O valor da educação nas transformações sociais no Brasil

Enviada em 23/05/2021

O sociólogo Thomas Marshall argumenta que um indivíduo alcança o caráter de cidadão quando tem seus direitos plenamente assegurados pelo Estado. Entretanto, tal ideal não é verificado no Brasil do século XXI, uma vez que a educação - embora seja essencial no processo de transformação social e um direito humano fundamental - ainda enfrenta impasses no que diz respeito à sua modernização e democratização, o que representa um entrave para a cidadania brasileira. Nesse viés, é lícito inferir que a defasagem do sistema de ensino de algumas escolas e a desigualdade social são causas do quadro supracitado.

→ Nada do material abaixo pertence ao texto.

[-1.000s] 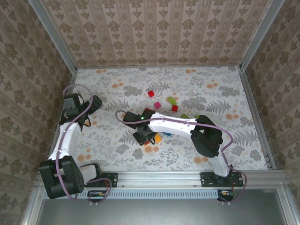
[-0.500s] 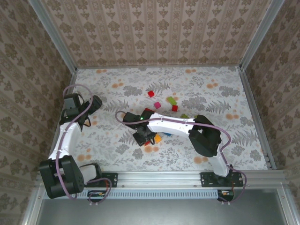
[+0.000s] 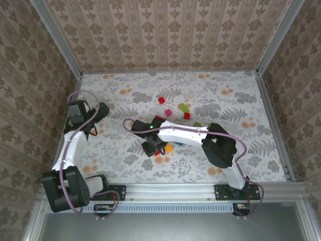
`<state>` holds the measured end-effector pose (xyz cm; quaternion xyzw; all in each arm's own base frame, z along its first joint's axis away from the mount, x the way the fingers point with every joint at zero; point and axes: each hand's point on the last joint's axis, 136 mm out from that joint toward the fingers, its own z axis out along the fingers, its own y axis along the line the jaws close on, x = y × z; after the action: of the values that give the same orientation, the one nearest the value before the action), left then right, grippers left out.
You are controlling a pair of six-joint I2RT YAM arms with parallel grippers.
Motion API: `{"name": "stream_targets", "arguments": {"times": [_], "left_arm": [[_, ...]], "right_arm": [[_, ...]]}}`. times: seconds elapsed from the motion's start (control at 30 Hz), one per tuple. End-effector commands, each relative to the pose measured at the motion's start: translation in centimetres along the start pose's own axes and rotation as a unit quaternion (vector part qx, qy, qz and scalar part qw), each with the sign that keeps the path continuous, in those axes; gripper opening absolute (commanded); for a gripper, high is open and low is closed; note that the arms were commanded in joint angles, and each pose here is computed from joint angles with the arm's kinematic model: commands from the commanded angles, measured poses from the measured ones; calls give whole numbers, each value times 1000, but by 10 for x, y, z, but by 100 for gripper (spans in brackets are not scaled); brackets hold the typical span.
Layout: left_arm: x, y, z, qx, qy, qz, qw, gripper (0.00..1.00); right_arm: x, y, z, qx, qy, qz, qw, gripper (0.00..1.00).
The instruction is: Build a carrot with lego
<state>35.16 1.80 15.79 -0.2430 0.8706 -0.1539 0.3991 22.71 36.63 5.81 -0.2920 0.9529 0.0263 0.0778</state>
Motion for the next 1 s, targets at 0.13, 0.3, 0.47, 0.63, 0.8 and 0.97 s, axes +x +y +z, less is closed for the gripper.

Mormente, ao analisar o valor da educação nas transformações sociais, nota-se como o obsoleto ensino tradicional dificulta o progresso cognitivo do país. Nesse contexto, um artigo publicado pelo portal Conexia Educação defende que a Educação Transformadora - metodologia ativa de aprendizado – contribui para a emancipação intelectual dos alunos. Contudo, ao priorizar uma grade curricular conteudista em detrimento da educação cidadã e autônoma, muitas escolas, ao invés de migrarem para o método apontado pelo Conexia, dão continuidade ao modelo retrógrado de pedagogia. Desse modo, o potencial educacional transformador é dificultado pelo método atrasado de uma parcela das escolas brasileiras.

Outrossim, vale ressaltar que a desigualdade social é outro obstáculo para o uso da educação como agente de transformações na sociedade. Segundo dados do Tesouro Nacional, atualmente, há um baixo investimento em infraestrutura, o qual configura-se como o menor em 10 anos. Nessa lógica, a precariedade da infraestrutura de muitas escolas públicas acaba por afetar a qualidade do ensino ofertado para a população de menor renda. Por conseguinte, a disparidade entre a educação pública e a privada – agravada pela carência de investimentos estatais – contribui para a segregação intelectual da população mais pobre, o que impede a ação transformadora da educação na vida dos alunos menos abastados financeiramente.

Portanto, é evidente a necessidade de eliminar os problemas educacionais apresentados. Para tanto, urge que o governo federal, em parceria com o Ministério da Educação, crie o programa “Educar para Transformar” (EPT), por meio de verbas governamentais, a fim possibilitar a reforma institucional – a partir da adoção da metodologia da Educação Transformadora, que contará com aulas dinâmicas e ensino prático - e na infraestrutura das instituições. Além disso, o EPT deve atuar em escolas públicas de todo o país – sobretudo, em zonas que concentram a população mais pobre. Feito isso, o ideal de Marshall será, enfim, convertido em realidade.